Assignment ▸ Go through the lines below. Copy those with "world".

Dataset section ▸
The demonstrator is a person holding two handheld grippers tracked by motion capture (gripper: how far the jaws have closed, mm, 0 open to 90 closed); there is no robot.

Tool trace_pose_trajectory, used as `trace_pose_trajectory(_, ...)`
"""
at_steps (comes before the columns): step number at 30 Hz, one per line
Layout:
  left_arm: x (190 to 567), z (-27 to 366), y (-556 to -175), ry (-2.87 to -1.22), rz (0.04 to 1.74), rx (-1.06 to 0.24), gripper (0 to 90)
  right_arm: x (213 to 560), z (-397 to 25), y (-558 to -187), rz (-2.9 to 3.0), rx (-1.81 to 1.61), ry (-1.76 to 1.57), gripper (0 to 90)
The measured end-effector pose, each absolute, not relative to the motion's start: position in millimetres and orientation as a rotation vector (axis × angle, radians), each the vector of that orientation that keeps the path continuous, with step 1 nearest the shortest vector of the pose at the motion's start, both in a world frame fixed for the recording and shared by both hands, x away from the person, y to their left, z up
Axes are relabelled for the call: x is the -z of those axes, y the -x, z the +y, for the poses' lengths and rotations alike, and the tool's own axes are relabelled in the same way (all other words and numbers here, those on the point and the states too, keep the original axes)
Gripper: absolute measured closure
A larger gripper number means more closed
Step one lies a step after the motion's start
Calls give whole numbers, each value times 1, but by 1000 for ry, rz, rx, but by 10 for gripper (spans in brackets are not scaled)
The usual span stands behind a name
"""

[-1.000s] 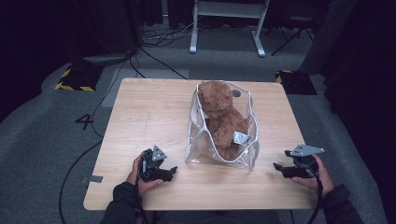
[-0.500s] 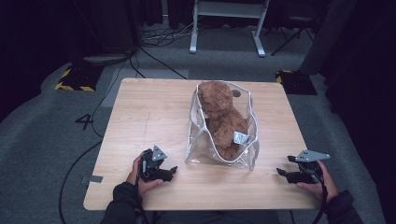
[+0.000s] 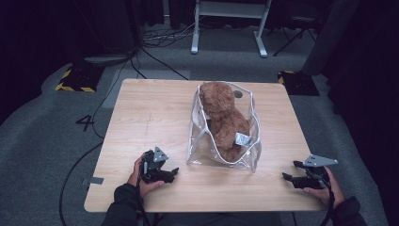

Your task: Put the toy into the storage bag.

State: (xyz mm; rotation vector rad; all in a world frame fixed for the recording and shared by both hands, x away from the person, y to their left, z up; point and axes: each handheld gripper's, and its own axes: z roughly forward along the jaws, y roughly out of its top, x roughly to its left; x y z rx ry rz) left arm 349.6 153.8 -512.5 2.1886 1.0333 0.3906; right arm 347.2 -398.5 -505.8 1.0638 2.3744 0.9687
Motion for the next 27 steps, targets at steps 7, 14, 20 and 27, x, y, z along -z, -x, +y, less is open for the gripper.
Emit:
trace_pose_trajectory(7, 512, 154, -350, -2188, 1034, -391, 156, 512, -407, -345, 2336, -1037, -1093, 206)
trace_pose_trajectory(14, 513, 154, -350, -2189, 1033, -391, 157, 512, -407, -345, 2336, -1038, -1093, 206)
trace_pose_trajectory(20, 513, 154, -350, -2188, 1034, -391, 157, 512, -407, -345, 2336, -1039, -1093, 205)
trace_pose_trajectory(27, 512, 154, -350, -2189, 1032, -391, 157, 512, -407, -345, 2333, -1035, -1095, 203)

Solution for this task ▸
The measured end-effector pose, each absolute, not relative to the motion's start: position in millimetres and orientation as a rotation vector (axis × angle, radians), each the vector of that orientation that keeps the path continuous, with step 1 nearest the shortest vector of the pose at the motion's start, both in a world frame fixed for the recording and shared by both hands, x away from the person, y to their left, z up
State: (xyz mm; rotation vector rad; all in a world frame fixed for the recording and shared by both hands, x away from the person, y to their left, z up; point and axes: each handheld gripper's, and its own axes: z roughly forward along the jaws, y roughly out of its top, x roughly to its left; x y z rx ry rz) left arm 349.6 153.8 -512.5 2.1886 1.0333 0.3906; right arm 347.2 -398.5 -505.8 1.0638 2.3744 0.9687

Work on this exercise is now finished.